Comment 6 for bug 2025160

Revision history for this message
John A Meinel (jameinel) wrote :

I do believe there were bugs in older versions of Juju where certain types of failures would leave an open socket, that would then leak extra file descriptors over time.
We fixed the ones that we saw in the wild, but it is plausible that there is another.

Of the ones that are listed, a number of them are connections to our Mongo Database, such as:
10.aaa.98:42788->10.bbb.215:37017 (ESTABLISHED)

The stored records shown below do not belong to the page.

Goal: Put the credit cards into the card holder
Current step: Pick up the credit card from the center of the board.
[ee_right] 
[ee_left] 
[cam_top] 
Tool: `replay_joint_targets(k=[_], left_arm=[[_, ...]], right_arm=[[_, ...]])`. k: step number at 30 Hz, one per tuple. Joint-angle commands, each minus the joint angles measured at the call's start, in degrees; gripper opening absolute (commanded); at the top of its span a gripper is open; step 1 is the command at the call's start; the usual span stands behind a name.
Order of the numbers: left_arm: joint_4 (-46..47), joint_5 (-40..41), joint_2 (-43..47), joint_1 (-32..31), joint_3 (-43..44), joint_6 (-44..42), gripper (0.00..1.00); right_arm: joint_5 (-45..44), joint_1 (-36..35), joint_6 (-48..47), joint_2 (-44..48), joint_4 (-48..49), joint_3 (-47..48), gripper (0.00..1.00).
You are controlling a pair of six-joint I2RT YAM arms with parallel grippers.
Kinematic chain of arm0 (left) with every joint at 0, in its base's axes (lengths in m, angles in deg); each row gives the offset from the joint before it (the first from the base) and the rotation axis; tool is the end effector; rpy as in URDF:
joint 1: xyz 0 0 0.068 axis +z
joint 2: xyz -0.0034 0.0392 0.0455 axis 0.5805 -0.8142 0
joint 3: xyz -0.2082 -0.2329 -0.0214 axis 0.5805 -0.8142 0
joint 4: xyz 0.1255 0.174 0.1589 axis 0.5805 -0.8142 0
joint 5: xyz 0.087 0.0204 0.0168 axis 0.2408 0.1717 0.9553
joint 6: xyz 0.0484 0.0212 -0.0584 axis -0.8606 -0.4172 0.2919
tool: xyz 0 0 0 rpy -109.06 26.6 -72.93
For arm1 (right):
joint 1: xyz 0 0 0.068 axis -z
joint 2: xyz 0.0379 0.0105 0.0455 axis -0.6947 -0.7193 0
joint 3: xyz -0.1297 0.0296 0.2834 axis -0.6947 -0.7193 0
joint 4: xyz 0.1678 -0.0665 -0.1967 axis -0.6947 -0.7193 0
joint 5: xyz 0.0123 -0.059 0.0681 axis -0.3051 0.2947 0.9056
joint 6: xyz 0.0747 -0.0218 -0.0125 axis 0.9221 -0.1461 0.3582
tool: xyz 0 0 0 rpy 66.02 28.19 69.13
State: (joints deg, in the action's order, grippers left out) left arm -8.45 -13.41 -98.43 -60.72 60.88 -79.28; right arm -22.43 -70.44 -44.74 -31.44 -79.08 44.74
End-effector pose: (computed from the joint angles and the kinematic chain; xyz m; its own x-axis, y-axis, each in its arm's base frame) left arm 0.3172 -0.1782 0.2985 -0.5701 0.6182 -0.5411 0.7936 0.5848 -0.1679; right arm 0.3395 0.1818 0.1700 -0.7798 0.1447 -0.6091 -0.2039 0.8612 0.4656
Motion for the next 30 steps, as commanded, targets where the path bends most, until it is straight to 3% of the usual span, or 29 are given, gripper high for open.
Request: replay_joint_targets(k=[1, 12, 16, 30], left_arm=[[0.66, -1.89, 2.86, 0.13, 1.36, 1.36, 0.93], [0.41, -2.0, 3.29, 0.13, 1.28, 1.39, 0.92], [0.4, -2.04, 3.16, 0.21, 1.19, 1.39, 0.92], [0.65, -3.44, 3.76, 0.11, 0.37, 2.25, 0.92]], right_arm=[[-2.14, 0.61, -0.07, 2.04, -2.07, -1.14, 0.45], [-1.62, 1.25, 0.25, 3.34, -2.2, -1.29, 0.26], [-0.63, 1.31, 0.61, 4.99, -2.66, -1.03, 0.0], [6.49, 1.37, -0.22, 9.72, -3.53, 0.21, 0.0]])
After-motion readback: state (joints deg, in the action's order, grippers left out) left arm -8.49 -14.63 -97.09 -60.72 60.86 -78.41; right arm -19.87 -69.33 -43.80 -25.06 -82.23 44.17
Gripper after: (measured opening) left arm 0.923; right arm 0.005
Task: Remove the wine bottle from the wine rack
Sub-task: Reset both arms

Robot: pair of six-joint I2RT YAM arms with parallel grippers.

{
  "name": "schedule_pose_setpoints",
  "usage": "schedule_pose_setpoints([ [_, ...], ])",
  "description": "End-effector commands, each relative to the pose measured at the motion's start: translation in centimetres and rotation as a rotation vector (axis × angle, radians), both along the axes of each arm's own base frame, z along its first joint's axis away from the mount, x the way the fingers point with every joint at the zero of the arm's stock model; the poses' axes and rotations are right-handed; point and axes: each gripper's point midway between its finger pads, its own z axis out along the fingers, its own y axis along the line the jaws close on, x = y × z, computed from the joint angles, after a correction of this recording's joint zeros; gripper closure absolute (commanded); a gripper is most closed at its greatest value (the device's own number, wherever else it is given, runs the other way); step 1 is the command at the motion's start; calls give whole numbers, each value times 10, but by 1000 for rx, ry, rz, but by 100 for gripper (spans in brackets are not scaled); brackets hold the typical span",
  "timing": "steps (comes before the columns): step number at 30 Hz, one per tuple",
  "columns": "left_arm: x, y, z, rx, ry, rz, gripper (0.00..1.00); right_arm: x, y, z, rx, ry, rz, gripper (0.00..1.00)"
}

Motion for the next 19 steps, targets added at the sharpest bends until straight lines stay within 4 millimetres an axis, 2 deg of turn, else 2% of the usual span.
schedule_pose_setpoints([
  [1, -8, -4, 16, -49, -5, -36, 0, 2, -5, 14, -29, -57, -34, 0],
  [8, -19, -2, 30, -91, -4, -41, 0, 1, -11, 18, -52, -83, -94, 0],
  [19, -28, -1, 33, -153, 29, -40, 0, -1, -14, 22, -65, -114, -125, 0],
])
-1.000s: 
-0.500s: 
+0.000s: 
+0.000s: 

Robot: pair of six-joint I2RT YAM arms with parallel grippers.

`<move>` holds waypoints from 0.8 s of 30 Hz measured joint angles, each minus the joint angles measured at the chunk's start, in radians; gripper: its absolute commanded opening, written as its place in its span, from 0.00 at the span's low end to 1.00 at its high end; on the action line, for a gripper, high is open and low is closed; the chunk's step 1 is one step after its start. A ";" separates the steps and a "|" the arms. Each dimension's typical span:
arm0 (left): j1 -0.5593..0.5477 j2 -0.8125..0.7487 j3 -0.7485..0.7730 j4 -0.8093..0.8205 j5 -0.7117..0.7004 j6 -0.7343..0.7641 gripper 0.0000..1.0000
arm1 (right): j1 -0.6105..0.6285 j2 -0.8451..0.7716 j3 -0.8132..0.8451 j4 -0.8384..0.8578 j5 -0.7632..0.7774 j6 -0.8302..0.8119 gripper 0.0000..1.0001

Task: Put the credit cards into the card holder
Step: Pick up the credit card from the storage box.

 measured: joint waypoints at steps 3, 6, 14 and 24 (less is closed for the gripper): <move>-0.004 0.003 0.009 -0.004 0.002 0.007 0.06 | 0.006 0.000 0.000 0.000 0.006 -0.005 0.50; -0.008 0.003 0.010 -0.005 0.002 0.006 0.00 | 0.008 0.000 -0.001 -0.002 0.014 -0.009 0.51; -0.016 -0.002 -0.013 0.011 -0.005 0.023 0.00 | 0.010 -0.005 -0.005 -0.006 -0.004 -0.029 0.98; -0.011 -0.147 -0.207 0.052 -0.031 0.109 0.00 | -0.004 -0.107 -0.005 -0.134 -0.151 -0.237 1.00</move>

but that only accounts for 566 of them.
The vast majority of the ones in the lsof are connections to the API port (17070):
14250 of them. Such as:
10.aaa.98:17070->10.ccc.98:47918 (ESTABLISHED)

In fact, there were only 2 others that were TCP connections that weren't 17070:
10.aaa.98:42368->10.xxx.16:8774 (ESTABLISHED)
10.aaa.98:51798->10.xxx.17:9696 (ESTABLISHED)

And those don't make any particular sense to me, but I'm not particularly worried about those.

I do see a lot of connections that involve Ubuntu FAN addresses, eg:
252.98.0.1:56120->252.98.0.1:17070 (ESTABLISHED)

2152 of them are of the form 252...->252.98.0.1:17070
another 2152 of them are of the form:
252.98.0.1:17070->

and the other 498 of the form
252.98.0.1:*->252.144.0.1:17070 or 252.222.0.1:17070

Those should be connections between the HA controllers to each other on the FAN address. (IIRC .0.1 is the FAN address associated with the host machine.)

There are a lot more connections from this machine to 17070 (both on self and on others) than I would expect, but it may not be wrong (3472 conns of the form:
.*->.*:17070)
such as:
127.0.0.1:48788->127.0.0.1:17070 (ESTABLISHED)
10.aaa.98:40066->10.aaa.98:17070 (ESTABLISHED)
10.aaa.98:39090->10.bbb.215:17070 (ESTABLISHED)
10.aaa.98:36414->10.aaa.144:17070 (ESTABLISHED)

Note that I would expect some of those (potentially 1 per model), but 3000 of them seems a little surprising.
Best guess is that there is some sort of leak around a model's socket getting stuck open and another one getting created for it.